Cash-strapped banks make a beeline to redeem US-64 units
Tamal Bandyopadhyay
MUMBAI, January 22: Reeling under the worst-ever liquidity crisis in the current fiscal, banks are making a beeline to redeem units of US-64 to generate funds. The other avenues being explored are distress sale of securities and wooing cash-rich public sector undertakings (PSUs) for certificate of deposits (CDs). Efforts are also on to knock at every refinance window available in the banking system.A clutch of banks are even planning to default in maintaining the stipulated 10.5 per cent cash reserve ratio (CRR) as the penalty on default will work out cheaper than borrowing money from the overnight call market to maintain the CRR. The overnight call rates closed at 60-70 per cent on Thursday. Bank of Baroda (BoB) alone redeemed Rs 160 crore worth of units of US-64 on Wednesday. According to industry sources, total redemption by the banks would be around Rs 400 crore this week. The total redemption of US-64 between July-December last year was pegged at Rs 720 crore. "This is the most liquid instrument
of all investments. The distress sale of securities will backfire as the yield to maturity (YTM) of gilts will go down further and banks will have to take the hit at the end of the year," treasury head of a large public sector bank said. Desperate to generate liquidity, some banks have started entering into reverse swaps even though it will prove expensive as forward premiums have hit the roof. "The choices are limited. We expected the CRR to be slashed to 8 per cent by March-end. Instead, the Reserve Bank hiked it to 10.5 per cent, sucking out 12,500 crore from the system. There is no way we can cover our position without resorting to market borrowing or entering into reverse swaps to generate rupee resources," chairman of a state-run bank said. Talking to The Financial Express, BoB chairman K Kannan said, "There is tremendous pressure on rupee resources. Corporates are pre-paying their FCNR(B) loans and shelving plans to raise ECBs to switch over to rupee loans.
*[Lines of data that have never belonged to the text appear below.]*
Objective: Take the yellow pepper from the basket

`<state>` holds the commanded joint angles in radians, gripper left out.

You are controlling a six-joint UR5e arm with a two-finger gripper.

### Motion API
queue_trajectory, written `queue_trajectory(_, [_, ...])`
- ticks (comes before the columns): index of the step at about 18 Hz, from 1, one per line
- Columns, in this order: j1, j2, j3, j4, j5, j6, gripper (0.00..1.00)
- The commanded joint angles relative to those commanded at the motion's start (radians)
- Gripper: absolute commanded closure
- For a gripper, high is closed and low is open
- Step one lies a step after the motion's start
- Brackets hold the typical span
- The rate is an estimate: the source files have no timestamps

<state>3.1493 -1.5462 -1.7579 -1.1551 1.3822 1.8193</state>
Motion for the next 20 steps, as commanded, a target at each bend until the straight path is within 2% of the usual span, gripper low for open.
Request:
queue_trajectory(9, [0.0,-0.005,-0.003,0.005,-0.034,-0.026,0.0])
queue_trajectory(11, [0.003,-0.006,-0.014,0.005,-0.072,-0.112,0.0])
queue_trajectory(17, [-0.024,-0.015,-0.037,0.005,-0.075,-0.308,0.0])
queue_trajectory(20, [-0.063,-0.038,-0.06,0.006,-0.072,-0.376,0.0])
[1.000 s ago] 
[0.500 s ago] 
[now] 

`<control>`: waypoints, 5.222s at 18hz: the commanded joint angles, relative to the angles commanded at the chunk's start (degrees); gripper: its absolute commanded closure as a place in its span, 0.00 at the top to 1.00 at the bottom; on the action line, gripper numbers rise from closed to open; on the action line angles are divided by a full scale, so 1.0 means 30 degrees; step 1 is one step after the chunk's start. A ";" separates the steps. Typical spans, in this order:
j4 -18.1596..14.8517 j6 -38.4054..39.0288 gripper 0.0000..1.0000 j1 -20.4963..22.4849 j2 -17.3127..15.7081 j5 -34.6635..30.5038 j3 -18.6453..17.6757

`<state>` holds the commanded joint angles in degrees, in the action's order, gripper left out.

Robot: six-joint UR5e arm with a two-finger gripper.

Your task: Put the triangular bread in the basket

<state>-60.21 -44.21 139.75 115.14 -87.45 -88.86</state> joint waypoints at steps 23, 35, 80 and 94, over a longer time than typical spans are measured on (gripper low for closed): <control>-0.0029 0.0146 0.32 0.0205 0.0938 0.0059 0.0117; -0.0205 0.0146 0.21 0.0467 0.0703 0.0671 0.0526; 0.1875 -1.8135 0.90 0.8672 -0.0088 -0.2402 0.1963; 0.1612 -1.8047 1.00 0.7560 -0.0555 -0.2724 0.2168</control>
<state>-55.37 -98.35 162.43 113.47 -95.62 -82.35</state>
This will continue for the next
two months and we will have to generate short term funds at a higher cost." BoB will not rollover the commercial papers (CPs) when they mature. "We cannot walkout of the existing CPs till they mature. For the time being we will have to go for high-cost deposits," Kannan said. Banks have started wooing the cash-rich PSUs for CDs besides jacking up the interest rates on short-term deposits between two and four percentage points.Foreign and new private sector banks are worst affected by the high call rates as they always do the tight-rope walking on the liquidity front. A majority of the public sector banks have turned borrowers in the call market with institutions making a kill by lending at high rates.